Three teams -- the Seahawks, 49ers and Bears -- cut him four times. Yet he came back to be on the practice squad for San Francisco’s Super Bowl at the end of the 2012 season, then won one playing for the Seahawks the following season. If New England’s Malcolm Butler hadn’t cut off Lockette’s slant route at the goal line and intercepted Russell Wilson’s last-second pass to end Super Bowl 49, the out-of-nowhere track runner from small Albany, Georgia, would have won two consecutive rings.

Carroll then told Lockette going to three consecutive Super Bowls is akin to going to the corner store to play the lottery three consecutive days -- and winning all three days.
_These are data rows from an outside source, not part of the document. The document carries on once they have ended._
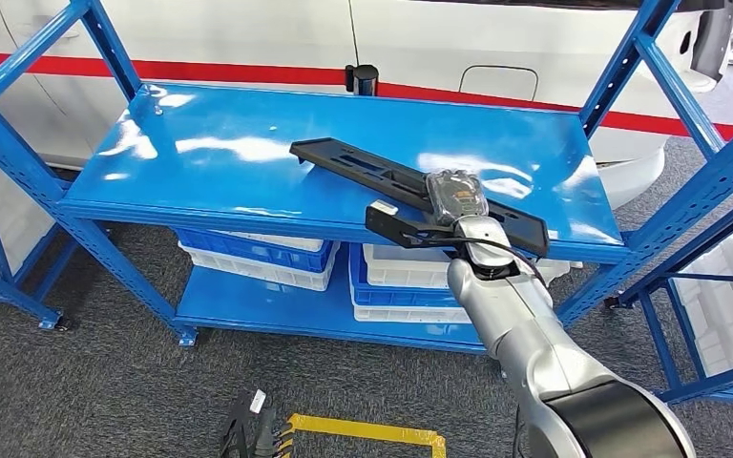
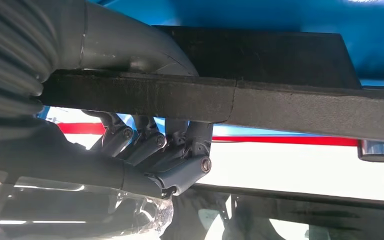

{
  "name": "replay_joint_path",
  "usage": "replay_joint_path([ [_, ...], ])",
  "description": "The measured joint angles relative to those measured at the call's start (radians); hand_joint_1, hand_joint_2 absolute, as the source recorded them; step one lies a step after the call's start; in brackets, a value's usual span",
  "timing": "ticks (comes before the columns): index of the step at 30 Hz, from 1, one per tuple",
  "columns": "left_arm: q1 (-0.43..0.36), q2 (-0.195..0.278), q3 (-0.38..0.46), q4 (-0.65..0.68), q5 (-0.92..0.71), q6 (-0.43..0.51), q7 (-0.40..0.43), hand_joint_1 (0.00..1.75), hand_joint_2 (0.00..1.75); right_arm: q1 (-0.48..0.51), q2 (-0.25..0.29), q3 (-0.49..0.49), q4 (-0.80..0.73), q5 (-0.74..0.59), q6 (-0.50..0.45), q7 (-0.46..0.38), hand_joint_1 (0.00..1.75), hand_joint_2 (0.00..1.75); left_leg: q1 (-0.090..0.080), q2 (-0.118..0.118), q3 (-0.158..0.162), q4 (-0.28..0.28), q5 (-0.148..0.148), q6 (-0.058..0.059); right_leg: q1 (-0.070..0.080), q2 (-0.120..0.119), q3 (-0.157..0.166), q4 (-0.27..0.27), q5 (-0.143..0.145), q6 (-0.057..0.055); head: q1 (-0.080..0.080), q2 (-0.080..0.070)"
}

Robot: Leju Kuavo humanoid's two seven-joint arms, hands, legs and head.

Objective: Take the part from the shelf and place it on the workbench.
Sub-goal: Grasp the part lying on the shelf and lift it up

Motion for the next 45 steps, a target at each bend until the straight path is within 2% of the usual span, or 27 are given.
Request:
replay_joint_path([
  [13, -0.001, 0.000, 0.000, 0.000, 0.000, 0.002, 0.000, 0.00, 0.00, -0.002, -0.012, -0.017, 0.000, 0.001, -0.002, -0.005, 1.75, 1.75, 0.000, 0.000, 0.000, 0.000, 0.000, 0.000, 0.000, 0.000, 0.000, 0.000, 0.000, 0.000, 0.000, 0.000],
  [17, -0.001, 0.000, 0.000, 0.000, 0.002, 0.017, -0.006, 0.00, 1.75, -0.001, -0.013, -0.018, 0.000, 0.003, -0.009, -0.009, 1.75, 1.75, 0.000, 0.000, 0.000, 0.000, 0.000, 0.000, 0.000, 0.000, 0.000, 0.000, 0.000, 0.000, 0.000, 0.000],
  [24, -0.001, 0.000, 0.000, 0.000, -0.002, 0.044, -0.016, 0.00, 1.75, 0.000, -0.013, -0.020, 0.000, 0.010, -0.033, -0.014, 1.75, 1.75, 0.000, 0.000, 0.000, 0.000, 0.000, 0.000, 0.000, 0.000, 0.000, 0.000, 0.000, 0.000, 0.000, 0.000],
  [28, -0.001, 0.000, 0.001, 0.000, 0.015, 0.095, -0.005, 0.00, 1.75, 0.000, -0.007, -0.026, -0.001, 0.023, -0.128, -0.028, 1.75, 1.75, 0.000, 0.000, -0.001, 0.000, 0.000, 0.000, 0.000, 0.000, 0.000, 0.000, 0.000, 0.000, 0.000, 0.000],
  [33, 0.000, 0.000, 0.003, 0.000, 0.028, 0.117, -0.004, 0.00, 1.75, -0.003, 0.010, -0.027, -0.022, 0.047, -0.292, -0.052, 1.75, 1.75, 0.000, 0.000, -0.002, 0.000, 0.000, 0.000, 0.000, 0.000, -0.001, 0.001, 0.000, 0.000, 0.000, 0.000],
  [45, 0.018, 0.003, 0.013, 0.000, 0.041, 0.130, -0.004, 0.00, 1.75, 0.003, 0.023, -0.030, -0.116, 0.037, -0.412, -0.132, 1.75, 1.75, 0.000, 0.000, -0.002, 0.000, 0.000, 0.000, 0.000, 0.000, -0.003, 0.001, 0.000, 0.000, 0.000, 0.000],
])
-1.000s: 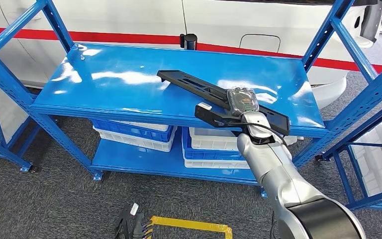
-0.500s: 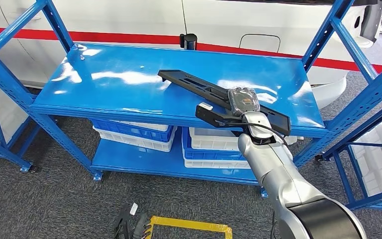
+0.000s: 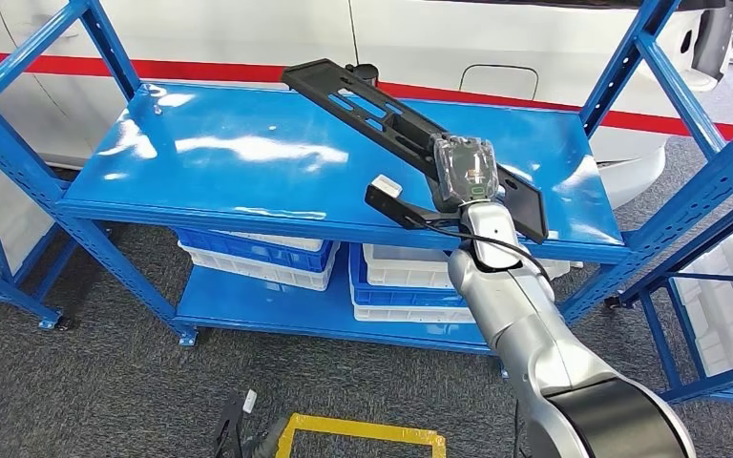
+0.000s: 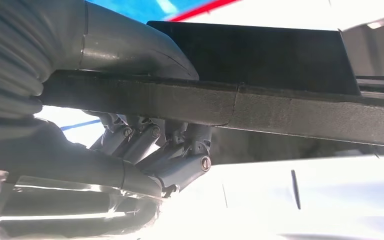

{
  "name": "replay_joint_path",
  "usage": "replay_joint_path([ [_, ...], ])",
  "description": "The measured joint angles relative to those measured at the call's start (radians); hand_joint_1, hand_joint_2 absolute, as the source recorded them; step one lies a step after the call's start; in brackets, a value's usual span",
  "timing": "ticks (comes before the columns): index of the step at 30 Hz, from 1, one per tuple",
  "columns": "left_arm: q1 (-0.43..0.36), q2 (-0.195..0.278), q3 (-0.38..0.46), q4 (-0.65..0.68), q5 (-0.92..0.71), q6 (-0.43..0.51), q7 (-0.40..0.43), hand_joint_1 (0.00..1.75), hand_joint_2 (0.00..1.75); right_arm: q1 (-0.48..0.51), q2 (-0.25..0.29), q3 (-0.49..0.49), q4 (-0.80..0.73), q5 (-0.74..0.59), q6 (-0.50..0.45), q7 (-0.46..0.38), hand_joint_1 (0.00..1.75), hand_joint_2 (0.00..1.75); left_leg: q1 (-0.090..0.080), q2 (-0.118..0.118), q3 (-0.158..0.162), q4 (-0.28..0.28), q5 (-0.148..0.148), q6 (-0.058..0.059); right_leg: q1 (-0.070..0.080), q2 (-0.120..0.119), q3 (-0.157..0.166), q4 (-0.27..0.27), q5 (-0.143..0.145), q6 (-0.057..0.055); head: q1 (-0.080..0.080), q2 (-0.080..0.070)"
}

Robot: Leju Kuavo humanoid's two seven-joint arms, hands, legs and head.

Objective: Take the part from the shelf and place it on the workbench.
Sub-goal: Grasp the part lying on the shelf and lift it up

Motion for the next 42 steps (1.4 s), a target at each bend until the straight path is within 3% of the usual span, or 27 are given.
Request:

Lockette thanked team senior director of player development Maurice Kelly for preparing him for life after football, financially, socially and pragmatically. It’s the side of the NFL the fame, the championships, the money and the cheering fans forget -- but it’s the real-life side of a profession in which the average life span of a player is but 3.3 seasons.

“From Day One,” Lockette said, “he is preparing us to leave.”

He earned $1.71 million the last three seasons, plus that Super Bowl championship and a bond with Seahawks receiver Doug Baldwin. Baldwin was the teammate sitting closest to Lockette as he spoke, and it sure looked Thursday like their friendship will last far beyond this most impressive retirement announcement.

Lockette said that he may want to stay around football. But he spoke far more eloquently and earnestly about wanting to help disadvantaged children who are constantly being told no, helping the homeless -- especially, he said, women who are in shelters with children.

The day he got out of the hospital in Dallas in November, Lockette say homeless on the streets of Dallas, went to a nearby burger shop and returned to pass out food for everyone there.

When Thursday’s press conference like few others ended, Lockette raised his right hand and formed an “L” with his index finger and thumb. That’s the same sign he gave while tied to the stretcher that took him off that Cowboys field and straight to the hospital in Dallas, surgery and retirement. It’s for “LOB, Love Our Brothers.”

He family saw him do that, and they did it, too, right there on the podium. The Seahawks players, coaches and staffers roared some more.

"It's not a sad day. Life goes on,” Lockette said, a fact he wasn’t sure of immediately after that fateful hit.

“I wanted to make my family proud. And I think I've done that."